ANN ARBOR, Mich. — Michigan freshman Nik Stauskas has spent his whole life honing his 3-point shot.
He’s been so devoted to the craft that he missed out on growing up Canadian. Despite living outside Toronto, he doesn’t like hockey — “I just never got into it” — and has no idea who Alanis Morissette might be.
As long as he’s shooting like he did Tuesday night, no one is going to care, even if he turns out to hate Tim Horton’s.
Stauskas hit four 3-pointers on his way to a career-high 20 points as No. 3 Michigan beat No. 18 North Carolina State 79-72 in the Big Ten/ACC Challenge at the Crisler Center.
“I’m always confident in my shot, no matter where I am, and no matter who is guarding me,” he said. “I’ve spent my whole life working on it in the backyard. Shooting is what I do.”
At this point, Stauskas is still coming off the bench for the Wolverines, but he’s getting starter’s minutes. He played 33 minutes against the Wolfpack while leading the team in scoring.
“It doesn’t bother me at all to play this role,” he said. “I’m coming into the game with a green light to shoot. What could be better than that?”
With a little better luck, Stauskas could have gone 7-for-7 from behind the arc, but it was a layup that impressed North Carolina State coach Mark Gottfried. With his defender expecting another long jumper, Stauskas beat him with a behind-the-back dribble and hit a reverse layup in traffic.
“That kid made a huge difference tonight,” Gottfried said. “Obviously, he can shoot the ball, but when he gets to the hole like that, it means you can’t just play him for the three. That makes it tougher, especially when you’ve also got to worry about Trey Burke and Tim Hardaway Jr.”
Stauskas’ only other two-point basket came when he faked a 3-pointer, drove past the fooled defender and hit a wide-open baseline jump shot.
“I think that when I drive to the basket or use a pump fake, it puts some doubt in the opposing players,” he said. “They can’t just know I’m going to shoot a three, and that gives me some extra space.”

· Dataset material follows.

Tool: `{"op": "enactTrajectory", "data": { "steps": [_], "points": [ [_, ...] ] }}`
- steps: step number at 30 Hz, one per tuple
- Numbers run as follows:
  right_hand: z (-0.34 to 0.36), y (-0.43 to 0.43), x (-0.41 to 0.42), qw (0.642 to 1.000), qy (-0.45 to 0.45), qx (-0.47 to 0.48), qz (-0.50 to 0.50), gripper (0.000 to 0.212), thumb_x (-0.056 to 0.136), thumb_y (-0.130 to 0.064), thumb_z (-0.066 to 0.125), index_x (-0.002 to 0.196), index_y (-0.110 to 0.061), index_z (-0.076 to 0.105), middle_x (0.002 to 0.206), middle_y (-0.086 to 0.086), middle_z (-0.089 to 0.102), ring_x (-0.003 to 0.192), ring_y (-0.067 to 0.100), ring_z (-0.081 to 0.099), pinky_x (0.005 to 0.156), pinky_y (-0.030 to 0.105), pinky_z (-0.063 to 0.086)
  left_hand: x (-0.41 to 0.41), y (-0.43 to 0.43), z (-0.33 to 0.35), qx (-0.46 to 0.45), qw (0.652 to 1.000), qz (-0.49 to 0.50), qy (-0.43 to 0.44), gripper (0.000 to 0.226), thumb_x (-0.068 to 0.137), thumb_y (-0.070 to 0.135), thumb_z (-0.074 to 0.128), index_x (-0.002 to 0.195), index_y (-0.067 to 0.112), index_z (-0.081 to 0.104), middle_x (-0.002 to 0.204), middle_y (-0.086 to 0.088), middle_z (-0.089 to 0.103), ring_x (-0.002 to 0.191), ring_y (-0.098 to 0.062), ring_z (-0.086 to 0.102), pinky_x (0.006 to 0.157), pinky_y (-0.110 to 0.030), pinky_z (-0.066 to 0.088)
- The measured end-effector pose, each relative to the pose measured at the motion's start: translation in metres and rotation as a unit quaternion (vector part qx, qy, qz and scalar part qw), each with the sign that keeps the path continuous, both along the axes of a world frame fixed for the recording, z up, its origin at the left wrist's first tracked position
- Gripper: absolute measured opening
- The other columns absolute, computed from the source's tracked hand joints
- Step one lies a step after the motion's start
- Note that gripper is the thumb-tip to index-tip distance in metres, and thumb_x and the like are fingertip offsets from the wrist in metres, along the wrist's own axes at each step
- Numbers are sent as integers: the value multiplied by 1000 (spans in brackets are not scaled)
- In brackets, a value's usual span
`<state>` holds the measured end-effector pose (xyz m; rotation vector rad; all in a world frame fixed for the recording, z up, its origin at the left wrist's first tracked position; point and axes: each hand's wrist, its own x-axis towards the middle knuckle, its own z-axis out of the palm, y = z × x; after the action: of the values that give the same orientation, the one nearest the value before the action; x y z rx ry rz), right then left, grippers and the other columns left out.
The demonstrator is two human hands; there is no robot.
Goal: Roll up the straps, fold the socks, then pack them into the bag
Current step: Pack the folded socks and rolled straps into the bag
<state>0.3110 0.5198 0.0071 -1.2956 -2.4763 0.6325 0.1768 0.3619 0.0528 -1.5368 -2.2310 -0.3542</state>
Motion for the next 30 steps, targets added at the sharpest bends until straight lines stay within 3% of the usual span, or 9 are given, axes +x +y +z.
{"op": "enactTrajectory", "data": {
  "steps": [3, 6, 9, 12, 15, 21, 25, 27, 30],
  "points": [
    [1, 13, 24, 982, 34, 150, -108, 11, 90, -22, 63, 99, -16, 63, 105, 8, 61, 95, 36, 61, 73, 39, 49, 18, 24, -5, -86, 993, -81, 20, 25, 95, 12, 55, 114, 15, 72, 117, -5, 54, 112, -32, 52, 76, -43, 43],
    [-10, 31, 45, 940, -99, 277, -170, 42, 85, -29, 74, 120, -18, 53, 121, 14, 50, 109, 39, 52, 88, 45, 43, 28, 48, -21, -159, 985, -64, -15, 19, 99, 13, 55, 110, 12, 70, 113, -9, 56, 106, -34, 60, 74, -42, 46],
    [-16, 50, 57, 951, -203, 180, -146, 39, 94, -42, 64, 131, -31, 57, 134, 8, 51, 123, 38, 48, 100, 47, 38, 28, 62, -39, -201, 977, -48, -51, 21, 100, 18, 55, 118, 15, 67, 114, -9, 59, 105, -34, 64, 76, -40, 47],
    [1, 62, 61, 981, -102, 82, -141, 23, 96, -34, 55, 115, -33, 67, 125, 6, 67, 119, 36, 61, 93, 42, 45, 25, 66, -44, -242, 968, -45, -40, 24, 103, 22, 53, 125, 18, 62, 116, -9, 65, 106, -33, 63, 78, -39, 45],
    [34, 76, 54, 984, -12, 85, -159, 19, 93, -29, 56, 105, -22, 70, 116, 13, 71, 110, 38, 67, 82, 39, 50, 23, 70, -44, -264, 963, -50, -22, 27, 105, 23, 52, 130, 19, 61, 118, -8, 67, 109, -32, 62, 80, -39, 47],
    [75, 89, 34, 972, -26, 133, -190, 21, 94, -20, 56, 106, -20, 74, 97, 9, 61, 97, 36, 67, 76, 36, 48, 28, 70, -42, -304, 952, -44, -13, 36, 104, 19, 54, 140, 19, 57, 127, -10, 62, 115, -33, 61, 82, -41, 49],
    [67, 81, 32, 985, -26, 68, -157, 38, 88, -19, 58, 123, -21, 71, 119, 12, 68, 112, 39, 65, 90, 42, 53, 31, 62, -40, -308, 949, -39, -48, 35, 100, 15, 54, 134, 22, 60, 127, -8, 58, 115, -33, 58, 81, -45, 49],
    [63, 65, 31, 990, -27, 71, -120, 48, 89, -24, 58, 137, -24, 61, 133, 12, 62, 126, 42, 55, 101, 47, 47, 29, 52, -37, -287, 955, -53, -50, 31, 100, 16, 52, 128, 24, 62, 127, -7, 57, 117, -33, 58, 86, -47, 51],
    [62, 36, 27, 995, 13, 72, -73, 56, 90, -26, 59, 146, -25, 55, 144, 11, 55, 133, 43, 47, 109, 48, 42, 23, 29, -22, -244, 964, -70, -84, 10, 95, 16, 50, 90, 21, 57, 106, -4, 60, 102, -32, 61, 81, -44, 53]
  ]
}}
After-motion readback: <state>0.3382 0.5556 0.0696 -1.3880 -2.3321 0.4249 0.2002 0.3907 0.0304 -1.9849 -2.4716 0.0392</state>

It’s working, as he’s hitting 58.3 percent from 3-point range in the first six games of the season.
“He’s our automatic sniper out there,” said Hardaway. “Shooting is his life, and he just knocks everything down.”

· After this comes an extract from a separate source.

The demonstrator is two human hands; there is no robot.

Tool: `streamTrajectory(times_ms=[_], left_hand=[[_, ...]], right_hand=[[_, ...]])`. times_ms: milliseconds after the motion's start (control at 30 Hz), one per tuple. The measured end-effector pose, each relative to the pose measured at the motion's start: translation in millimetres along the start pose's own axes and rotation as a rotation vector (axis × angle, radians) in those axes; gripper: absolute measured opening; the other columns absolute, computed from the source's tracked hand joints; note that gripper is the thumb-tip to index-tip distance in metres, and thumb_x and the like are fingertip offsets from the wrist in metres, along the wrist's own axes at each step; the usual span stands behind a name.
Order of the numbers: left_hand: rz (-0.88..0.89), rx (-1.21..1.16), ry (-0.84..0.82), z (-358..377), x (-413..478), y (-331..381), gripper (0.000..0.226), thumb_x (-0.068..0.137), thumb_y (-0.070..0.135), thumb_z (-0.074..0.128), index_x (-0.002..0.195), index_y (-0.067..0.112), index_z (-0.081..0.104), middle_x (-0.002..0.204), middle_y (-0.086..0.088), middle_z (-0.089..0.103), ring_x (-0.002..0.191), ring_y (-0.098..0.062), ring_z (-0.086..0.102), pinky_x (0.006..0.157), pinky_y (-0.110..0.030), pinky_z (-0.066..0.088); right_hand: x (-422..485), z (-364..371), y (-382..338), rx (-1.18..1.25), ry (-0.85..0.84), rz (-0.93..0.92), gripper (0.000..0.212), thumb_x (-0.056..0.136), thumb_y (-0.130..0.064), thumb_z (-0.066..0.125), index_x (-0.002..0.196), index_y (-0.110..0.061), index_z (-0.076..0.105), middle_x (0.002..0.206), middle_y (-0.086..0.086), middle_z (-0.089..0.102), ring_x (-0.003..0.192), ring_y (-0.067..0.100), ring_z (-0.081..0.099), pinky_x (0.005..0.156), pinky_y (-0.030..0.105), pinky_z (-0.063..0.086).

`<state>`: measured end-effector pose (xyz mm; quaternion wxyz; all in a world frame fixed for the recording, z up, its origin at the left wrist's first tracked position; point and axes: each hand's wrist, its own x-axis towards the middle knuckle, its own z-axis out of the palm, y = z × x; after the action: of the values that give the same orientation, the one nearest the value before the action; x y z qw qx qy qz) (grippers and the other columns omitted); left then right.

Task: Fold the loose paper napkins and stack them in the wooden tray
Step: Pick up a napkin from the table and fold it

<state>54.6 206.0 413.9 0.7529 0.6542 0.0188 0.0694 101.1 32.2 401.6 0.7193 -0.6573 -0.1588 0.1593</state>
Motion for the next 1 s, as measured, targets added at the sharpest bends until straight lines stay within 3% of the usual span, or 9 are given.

Stauskas did have some help, especially from Burke. With North Carolina State expecting him to shoot early, he didn’t score in the first half, but put up nine assists. In the second half, with the Wolfpack defense focused on Stauskas and Hardaway (16 points), Burke scored 18 points in 19 minutes.
“That’s the kind of game that a great point guard is going to play,” Michigan coach John Beilein said. “In the first half, he was finding the open man on almost every possession, and in the second half, when they had Timmy and Nik locked down, he started to score the ball.”
Glenn Robinson III added 11 points for the Wolverines, who didn’t do anything to tarnish their lofty ranking.
“They are ranked up there for a reason,” Gottfried said. “That’s a top-5 basketball team, and I am proud of our kids for making it a close game. Coming in here and making a run at them is something you can build on.”
And with four freshmen playing key roles — Stauskas, Robinson, Mitch McGary and Spike Albrecht combined for 39 points and 15 rebounds — things are only likely to get better for the Wolverines.
“This team is fun to coach, because they have a lot of options,” Beilein said. “Good teams usually do, but we are still wearing our labcoats with this one, because players like Nik and Mitch are completely different than they were a month ago. They are still growing like crazy as they learn.”
That means more and more shooting practice for Stauskas, who has managed to pick up one crucial bit of Canadian culture.
“I like Justin Bieber — he seems like a great guy,” he said. “I loved his movie.”